Pencatatan Nikah Atau Pencatatan Perkawinan?


Oleh: Insan Khoirul Qolbi

Pasca terbitnya Peraturan Menteri Agama Nomor 19 Tahun 2018 (PMA 19 2018) tentang Pencatatan Perkawinan, terjadi kehebohan di kalangan pemangku kepentingan kepenghuluan. Pasalnya, istilah yang digunakan dalam beleid tersebut adalah pencatatan perkawinan, bukan pencatatan nikah. Sementara selama ini, terminologi 'pencatatan nikah' adalah istilah yang sering digunakan dalam sejumlah aturan.

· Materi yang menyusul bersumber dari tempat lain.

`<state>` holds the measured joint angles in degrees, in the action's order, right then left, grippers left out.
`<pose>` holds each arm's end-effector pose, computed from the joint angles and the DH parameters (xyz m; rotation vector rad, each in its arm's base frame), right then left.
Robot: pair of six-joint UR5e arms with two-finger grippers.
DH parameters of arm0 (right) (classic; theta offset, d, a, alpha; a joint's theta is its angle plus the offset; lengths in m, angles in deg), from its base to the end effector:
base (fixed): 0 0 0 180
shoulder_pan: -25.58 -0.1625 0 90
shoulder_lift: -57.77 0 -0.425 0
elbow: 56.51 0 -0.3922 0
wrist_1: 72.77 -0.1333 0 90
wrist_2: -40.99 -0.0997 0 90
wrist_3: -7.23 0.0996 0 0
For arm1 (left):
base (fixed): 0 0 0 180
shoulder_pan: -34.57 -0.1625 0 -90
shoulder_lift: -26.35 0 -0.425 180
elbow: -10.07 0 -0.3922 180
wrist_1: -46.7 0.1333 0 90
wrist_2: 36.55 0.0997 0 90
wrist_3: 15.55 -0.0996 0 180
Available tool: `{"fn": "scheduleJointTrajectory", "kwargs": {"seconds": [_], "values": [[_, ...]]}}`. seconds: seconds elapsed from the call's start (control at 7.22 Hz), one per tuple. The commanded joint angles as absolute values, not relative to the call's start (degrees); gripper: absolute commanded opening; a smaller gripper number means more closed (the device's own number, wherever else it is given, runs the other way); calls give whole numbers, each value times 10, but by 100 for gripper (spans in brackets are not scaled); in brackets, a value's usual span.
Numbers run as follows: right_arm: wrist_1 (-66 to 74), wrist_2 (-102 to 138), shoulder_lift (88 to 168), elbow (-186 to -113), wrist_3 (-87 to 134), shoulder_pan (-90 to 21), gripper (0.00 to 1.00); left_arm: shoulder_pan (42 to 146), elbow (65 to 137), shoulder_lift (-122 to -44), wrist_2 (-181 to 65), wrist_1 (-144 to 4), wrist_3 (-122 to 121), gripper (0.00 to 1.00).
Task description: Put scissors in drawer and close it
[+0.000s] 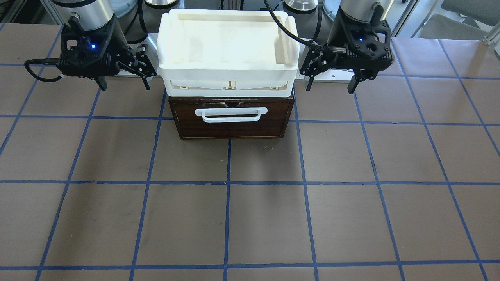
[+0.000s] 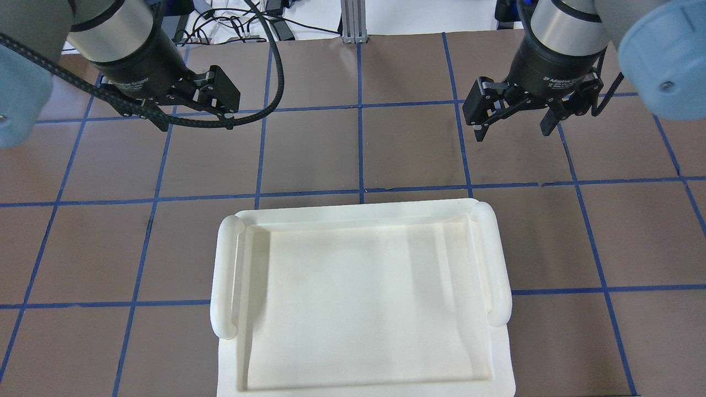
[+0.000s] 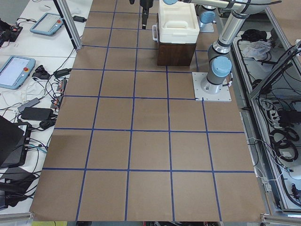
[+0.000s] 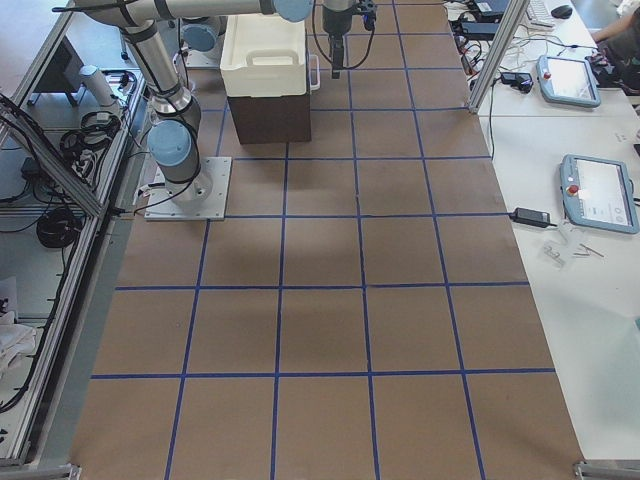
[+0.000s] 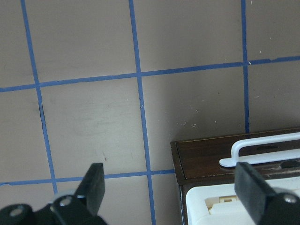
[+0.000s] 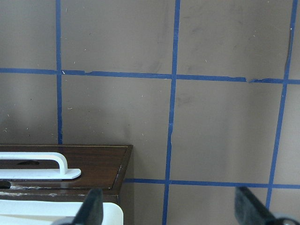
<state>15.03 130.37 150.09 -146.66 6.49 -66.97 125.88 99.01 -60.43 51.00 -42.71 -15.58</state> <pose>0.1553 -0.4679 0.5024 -0.0899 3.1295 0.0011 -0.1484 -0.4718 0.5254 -0.0390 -3.0949 0.1309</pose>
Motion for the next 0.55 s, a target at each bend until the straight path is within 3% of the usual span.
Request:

Kehebohan itu sesungguhnya sudah muncul di saat babak akhir dari penyusunan PMA 19 2018. Banyak pihak yang terlibat dalam penyusunan regulasi itu mengaku kaget ketika Kepala Biro Hukum dan Kerjasama Luar Negeri Sekretariat Jenderal Kementerian Agama RI Prof. Achmad Gunaryo mengusulkan dan "sedikit memaksa" penggunaan istilah "perkawinan" dalam PMA 19 2018.

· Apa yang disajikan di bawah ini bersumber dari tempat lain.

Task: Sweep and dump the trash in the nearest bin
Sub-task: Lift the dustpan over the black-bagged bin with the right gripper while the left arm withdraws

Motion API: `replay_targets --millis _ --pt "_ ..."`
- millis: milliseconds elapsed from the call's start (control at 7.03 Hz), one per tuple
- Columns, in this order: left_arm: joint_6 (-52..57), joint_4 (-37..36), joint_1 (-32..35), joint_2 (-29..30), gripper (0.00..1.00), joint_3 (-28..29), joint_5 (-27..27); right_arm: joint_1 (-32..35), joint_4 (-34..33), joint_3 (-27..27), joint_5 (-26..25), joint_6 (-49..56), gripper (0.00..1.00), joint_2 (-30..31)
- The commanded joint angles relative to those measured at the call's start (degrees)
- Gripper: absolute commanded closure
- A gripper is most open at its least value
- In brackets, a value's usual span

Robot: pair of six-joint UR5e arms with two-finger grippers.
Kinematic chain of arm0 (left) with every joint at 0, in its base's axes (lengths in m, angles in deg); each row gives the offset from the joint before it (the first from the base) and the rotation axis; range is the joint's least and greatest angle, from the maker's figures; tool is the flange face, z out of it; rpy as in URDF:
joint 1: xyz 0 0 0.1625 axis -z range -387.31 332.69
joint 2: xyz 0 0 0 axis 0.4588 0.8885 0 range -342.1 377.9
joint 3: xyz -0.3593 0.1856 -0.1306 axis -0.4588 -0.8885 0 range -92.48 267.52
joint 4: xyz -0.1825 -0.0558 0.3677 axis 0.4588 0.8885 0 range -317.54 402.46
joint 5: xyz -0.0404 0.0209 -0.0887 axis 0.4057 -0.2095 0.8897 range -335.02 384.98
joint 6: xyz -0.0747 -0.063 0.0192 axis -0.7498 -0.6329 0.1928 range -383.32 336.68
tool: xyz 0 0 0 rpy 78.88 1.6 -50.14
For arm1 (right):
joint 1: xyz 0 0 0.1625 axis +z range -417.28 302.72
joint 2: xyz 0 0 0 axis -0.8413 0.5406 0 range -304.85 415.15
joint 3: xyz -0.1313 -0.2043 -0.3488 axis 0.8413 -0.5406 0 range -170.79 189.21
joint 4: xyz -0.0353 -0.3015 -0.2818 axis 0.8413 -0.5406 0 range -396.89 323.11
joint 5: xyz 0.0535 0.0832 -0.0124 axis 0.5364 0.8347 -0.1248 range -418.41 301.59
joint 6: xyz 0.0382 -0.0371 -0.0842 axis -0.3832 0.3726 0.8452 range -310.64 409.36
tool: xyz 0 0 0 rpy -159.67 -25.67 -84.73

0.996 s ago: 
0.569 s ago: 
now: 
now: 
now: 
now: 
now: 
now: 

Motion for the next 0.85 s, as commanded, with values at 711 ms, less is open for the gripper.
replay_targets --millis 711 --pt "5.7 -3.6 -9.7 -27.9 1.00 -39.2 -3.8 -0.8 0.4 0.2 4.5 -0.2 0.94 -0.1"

Secara peristilahan dalam bahasa Indonesia mungkin tidak ada perbedaan dari kata 'nikah' dan 'perkawinan'. Oleh karena itu saya tertarik untuk mengangkat topik ini dari perspektif ilmu hukum perundang-undangan sejauh kemampuan saya dalam menganalisnya, yang akan dibahas pada akhir tulisan ini.

Aturan Pencatatan Nikah

Aturan teknis tentang pencatatan nikah sudah berulang kali mengalami perubahan. PMA 19 2018 yang diundangkan pada tanggal 27 Agustus 2018 merupakan pengganti dari PMA Nomor 11 Tahun 2007 (PMA 11 2007) tentang Pencatatan Nikah.

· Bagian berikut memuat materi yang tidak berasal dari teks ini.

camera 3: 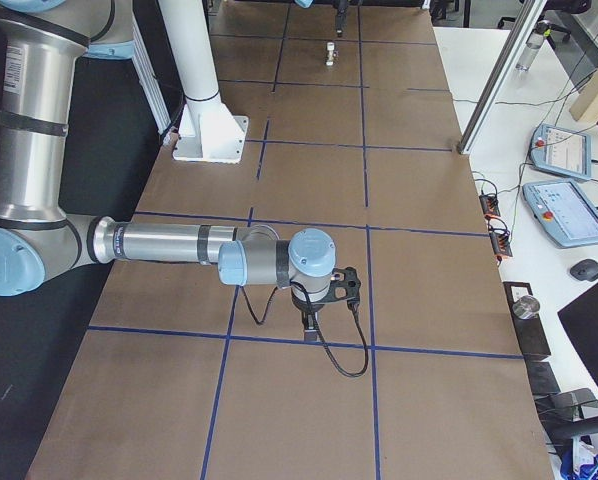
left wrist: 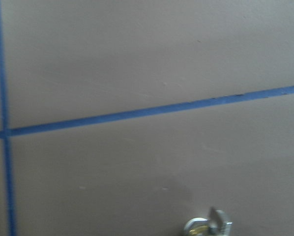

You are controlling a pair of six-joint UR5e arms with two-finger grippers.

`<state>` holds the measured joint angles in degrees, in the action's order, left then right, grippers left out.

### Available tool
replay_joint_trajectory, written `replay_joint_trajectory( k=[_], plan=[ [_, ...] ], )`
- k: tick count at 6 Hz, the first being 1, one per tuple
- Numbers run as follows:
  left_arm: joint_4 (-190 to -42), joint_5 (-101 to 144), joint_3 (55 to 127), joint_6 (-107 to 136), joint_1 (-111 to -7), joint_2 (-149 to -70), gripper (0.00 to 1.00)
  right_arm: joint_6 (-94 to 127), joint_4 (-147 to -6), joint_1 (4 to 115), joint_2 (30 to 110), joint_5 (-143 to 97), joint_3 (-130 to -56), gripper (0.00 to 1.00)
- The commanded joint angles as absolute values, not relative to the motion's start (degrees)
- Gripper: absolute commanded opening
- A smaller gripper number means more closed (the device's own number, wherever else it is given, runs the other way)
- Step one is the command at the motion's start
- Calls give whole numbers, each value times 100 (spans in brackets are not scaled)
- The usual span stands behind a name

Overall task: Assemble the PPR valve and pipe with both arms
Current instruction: 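Lower the left gripper onto the white pipe piece and grasp it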

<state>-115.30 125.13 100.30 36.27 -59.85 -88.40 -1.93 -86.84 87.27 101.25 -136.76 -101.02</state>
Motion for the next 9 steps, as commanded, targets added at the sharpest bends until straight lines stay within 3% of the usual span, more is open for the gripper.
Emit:
replay_joint_trajectory(
  k=[1, 6, 7, 8, 9],
  plan=[
    [-11628, 12480, 10037, 3858, -5783, -8816, 100, -193, -8684, 8728, 10125, -13676, -10090, 100],
    [-11619, 12472, 9949, 3815, -5590, -8736, 100, -193, -8684, 8728, 10125, -13676, -10064, 100],
    [-11619, 12359, 9949, 3849, -5572, -8736, 72, -202, -8684, 8728, 10125, -13667, -10063, 100],
    [-11610, 12262, 9941, 3945, -5555, -8754, 8, -193, -8684, 8728, 10134, -13676, -10072, 100],
    [-11602, 12261, 9940, 3946, -5555, -8754, 5, -193, -8684, 8728, 10134, -13676, -10072, 100]
  ],
)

Dalam catatan saya, setidaknya pernah ada 6 (enam) aturan teknis terkait pencatatan nikah yang diterbitkan oleh Kementerian Agama, yakni mulai dari Instruksi Menteri Agama Nomor 4 Tahun 1947 tentang Pentjatat Nikah, dan PMA Nomor 2 Tahun 1990 tentang Kewajiban Pegawai Pencatat Nikah.

Ada juga KMA Nomor 298 Tahun 2003 tentang Pencatatan Nikah, Keputusan Bersama Menteri Dalam Negeri dan Menteri Agama Nomor 125 Tahun 2003 dan Nomor 532 Tahun 2003 tentang Pelaporan Penyelenggaraan Pencatatan Nikah, Talak, Cerai dan Rujuk, dan PMA Nomor 477 Tahun 2004 tentang Pencatatan Nikah. Terakhir adalah PMA 11 2007 tentang Pencatatan Nikah.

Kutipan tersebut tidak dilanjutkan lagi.